Van por otra compensación

Al margen de la alternativa para demandar el pago de indemnización, los campesinos afectados por la expropiación de la presa de Villa Victoria solicitan que les sean entregadas, de manera legal, mil 426 hectáreas adyacentes al cuerpo de agua que no son necesarias para su respectiva operación.

Los campesinos de San Diego del Cerrito y San Pedro del Rincón, Román Felipe de la Cruz y Silviano Martínez, explicaron que dichas tierras ya son ocupadas actualmente por los labriegos de los núcleos ejidales afectados, pero legalmente no pueden disponer de ellas.

Y es que inicialmente eran de la Comisión Nacional del Agua (CNA) y posteriormente fueron liberadas para que las administre la Comisión Federal de Electricidad (CFE).

“Esto provoca que no podamos solicitar apoyos para proyectos productivos o disponer de las tierras, ya que digamos que el propietario es CFE, porque lo primero que nos piden es un certificado parcelario”, indicó Martínez.

Los campesinos propusieron que la CFE done las tierras a favor de los 15 núcleos ejidales o el gobierno federal compre dicha extensión para también entregarlas a los labriegos.

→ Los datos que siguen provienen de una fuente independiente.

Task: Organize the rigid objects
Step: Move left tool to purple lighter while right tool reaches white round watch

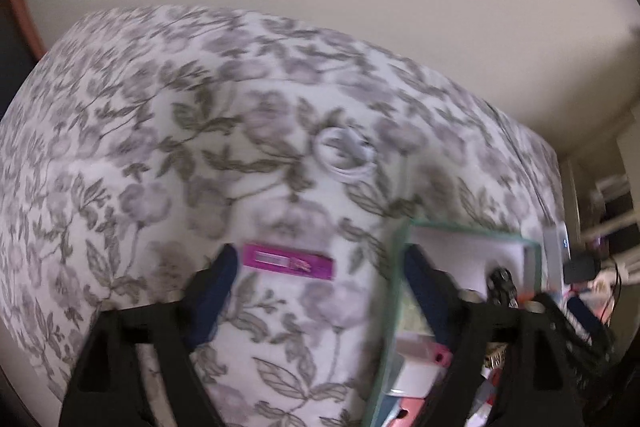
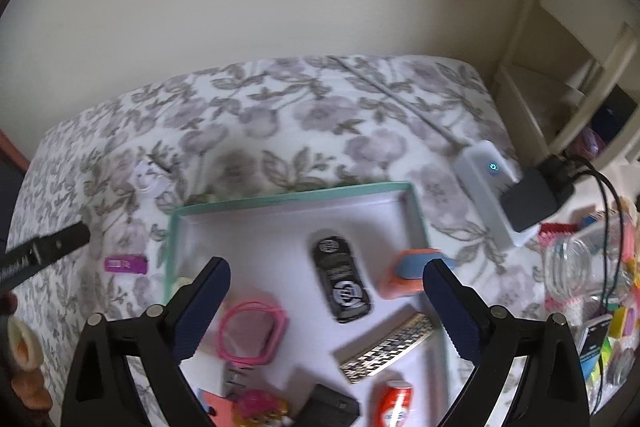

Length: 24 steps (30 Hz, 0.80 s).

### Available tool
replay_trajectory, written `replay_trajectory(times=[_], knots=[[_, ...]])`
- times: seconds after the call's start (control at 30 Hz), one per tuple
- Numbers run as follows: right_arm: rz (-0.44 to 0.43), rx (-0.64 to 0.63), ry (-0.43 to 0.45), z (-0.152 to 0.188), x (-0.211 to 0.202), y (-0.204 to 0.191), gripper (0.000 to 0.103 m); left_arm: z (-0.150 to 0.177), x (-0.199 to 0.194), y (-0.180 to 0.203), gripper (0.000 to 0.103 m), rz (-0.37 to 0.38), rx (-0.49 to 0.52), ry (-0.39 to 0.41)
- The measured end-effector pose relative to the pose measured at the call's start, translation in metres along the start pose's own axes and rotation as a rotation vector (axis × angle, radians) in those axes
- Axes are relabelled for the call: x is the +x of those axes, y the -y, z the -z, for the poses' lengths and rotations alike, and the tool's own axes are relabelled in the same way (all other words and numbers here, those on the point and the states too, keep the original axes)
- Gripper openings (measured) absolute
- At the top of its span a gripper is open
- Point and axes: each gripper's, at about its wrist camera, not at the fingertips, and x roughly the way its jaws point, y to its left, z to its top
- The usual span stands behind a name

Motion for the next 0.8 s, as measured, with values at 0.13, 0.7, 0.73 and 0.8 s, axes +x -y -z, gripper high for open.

Sin embargo, reconocieron que en las 2 opciones se requiere del apoyo directo del gobierno federal.

 

Ven daño ambiental

Campesinos de Villa Victoria advierten que la presa de este municipio, perteneciente al Sistema Cutzamala, presenta daños ambientales, pues la continúa erosión en su ribera provoca que pierda profundidad.

“El asolve está aumentando, como se dice la presa ya perdió su nivel, porque la parte de arriba, donde llega el río, cada año trae mucha tierra de la erosión de la parte alta, y aunque la presa suba de nivel hasta las mojoneras, es un nivel de 50 centímetros”, indicó Aureliano López, vecino de esta localidad.

Advirtió que esta situación hace que disminuya la vida útil de la presa de Villa Victoria.

“Se decía que la presa iba durar 100 años, y ahora tenemos como 20 años”, estimó.

Comentó que adicionalmente los drenajes de las comunidades cercanas están descargando en la presa, como ocurre en Valle de Bravo, pues no se ha fomentado la construcción de fosas sépticas.

A su vez Gaudencio Martínez consideró que lo urgente es desazolvar la presa y construir bordos en la ribera, con el fin de detener el arrastre de tierra.

“Si no existe una solución esto va a desaparecer, y lo que vamos a generar van a ser problemas para nuestros hijos”, expresó.